For further guidance see Specific ESP Design Issues
Procurement - In arranging for the repairs/checks/upgrading works to be undertaken Associations are reminded that the method of procuring the repairs/checks/upgrading works must comply with the requirements of Procurement as set out in Northern Ireland Public Procurement Policy (NIPPP) and associated/applicable Procurement Guidance Notes to ensure Best Value for Money has been obtained.
For further guidance see Procurement Guide
Completion - Associations are reminded that the actual cost of undertaking the repairs / checks / upgrading must be identified prior to application to the NIHE (DPG) for project approval, and must be on a ‘firm’ price basis as there is no provision for adjustment upwards on the application for the final Tranche. Cost overruns will not be funded.

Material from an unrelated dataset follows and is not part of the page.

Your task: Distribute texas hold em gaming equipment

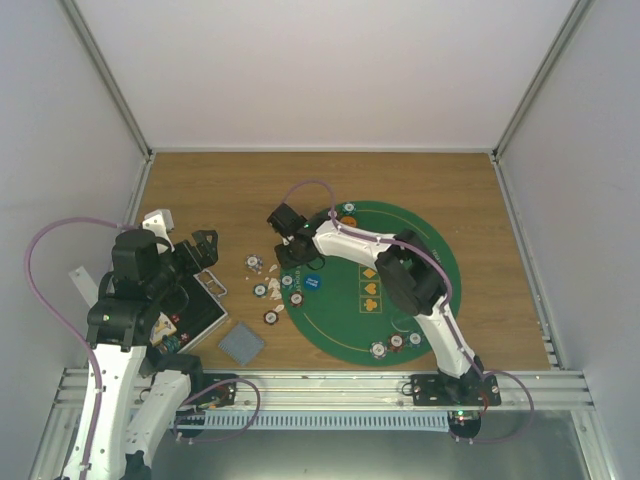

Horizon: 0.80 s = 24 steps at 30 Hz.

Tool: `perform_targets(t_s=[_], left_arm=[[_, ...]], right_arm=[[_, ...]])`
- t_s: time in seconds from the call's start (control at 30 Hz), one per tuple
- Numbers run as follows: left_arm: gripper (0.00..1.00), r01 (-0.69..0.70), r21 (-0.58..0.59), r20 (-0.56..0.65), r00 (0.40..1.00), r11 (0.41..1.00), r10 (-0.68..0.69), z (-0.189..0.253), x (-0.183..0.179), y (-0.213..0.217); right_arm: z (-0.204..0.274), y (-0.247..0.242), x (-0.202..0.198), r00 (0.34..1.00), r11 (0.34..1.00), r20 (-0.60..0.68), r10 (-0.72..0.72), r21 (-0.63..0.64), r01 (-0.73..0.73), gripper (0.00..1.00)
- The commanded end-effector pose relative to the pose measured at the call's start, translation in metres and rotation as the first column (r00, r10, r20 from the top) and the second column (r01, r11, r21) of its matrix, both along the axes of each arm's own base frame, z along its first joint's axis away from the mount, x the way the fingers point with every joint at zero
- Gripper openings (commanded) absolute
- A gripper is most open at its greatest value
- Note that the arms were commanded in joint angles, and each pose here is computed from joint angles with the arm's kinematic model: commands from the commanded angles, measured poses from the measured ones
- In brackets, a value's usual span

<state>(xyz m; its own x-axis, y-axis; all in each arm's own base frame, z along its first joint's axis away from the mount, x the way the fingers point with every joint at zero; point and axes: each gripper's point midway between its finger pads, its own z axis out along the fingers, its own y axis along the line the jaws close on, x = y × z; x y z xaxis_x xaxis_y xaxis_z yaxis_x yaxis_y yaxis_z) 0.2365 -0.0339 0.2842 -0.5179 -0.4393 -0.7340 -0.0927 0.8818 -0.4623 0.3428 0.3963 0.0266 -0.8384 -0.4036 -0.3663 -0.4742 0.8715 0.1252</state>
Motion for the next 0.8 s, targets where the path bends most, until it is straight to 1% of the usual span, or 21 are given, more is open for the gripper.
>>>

Grant is paid in 2 Tranches, at Acquisition and Completion stages, in accordance with Claiming Payment.
An authorised statement of the repair/checks/upgrading works completed showing the actual costs is required to be submitted to support the completion claim. The authorised statement should take the form of a table/list on Association headed paper showing each address, an itemised complete list of repairs for each individual property with associated costs beside each individual item. The full works costs for each property must be individually totalled to equal the full amount paid to the contractor in respect of that property and finally, be signed by an authorised signatory for the association. All works must be declared. The total cost of works carried out to all properties in the scheme must tally with the information provided on the GP2 form. This statement is then submitted to NIHE (DPG) along with the completed GA1 payment request form. See Forms within this guide and Claiming Payment for details. All relevant invoices must be retained on the association’s file for inspection as required.
N.B. The completion tranche can only be paid once the acquisition has completed and any works have been carried out.
N.B In non-tariff schemes grant payable will be adjusted downwards where costs come in under the approved amount. Where actual works costs exceed the £15,000 ESP threshold, depending on the no of units, the scheme must be re-approved as a Rehabilitation Acquisition & Works scheme.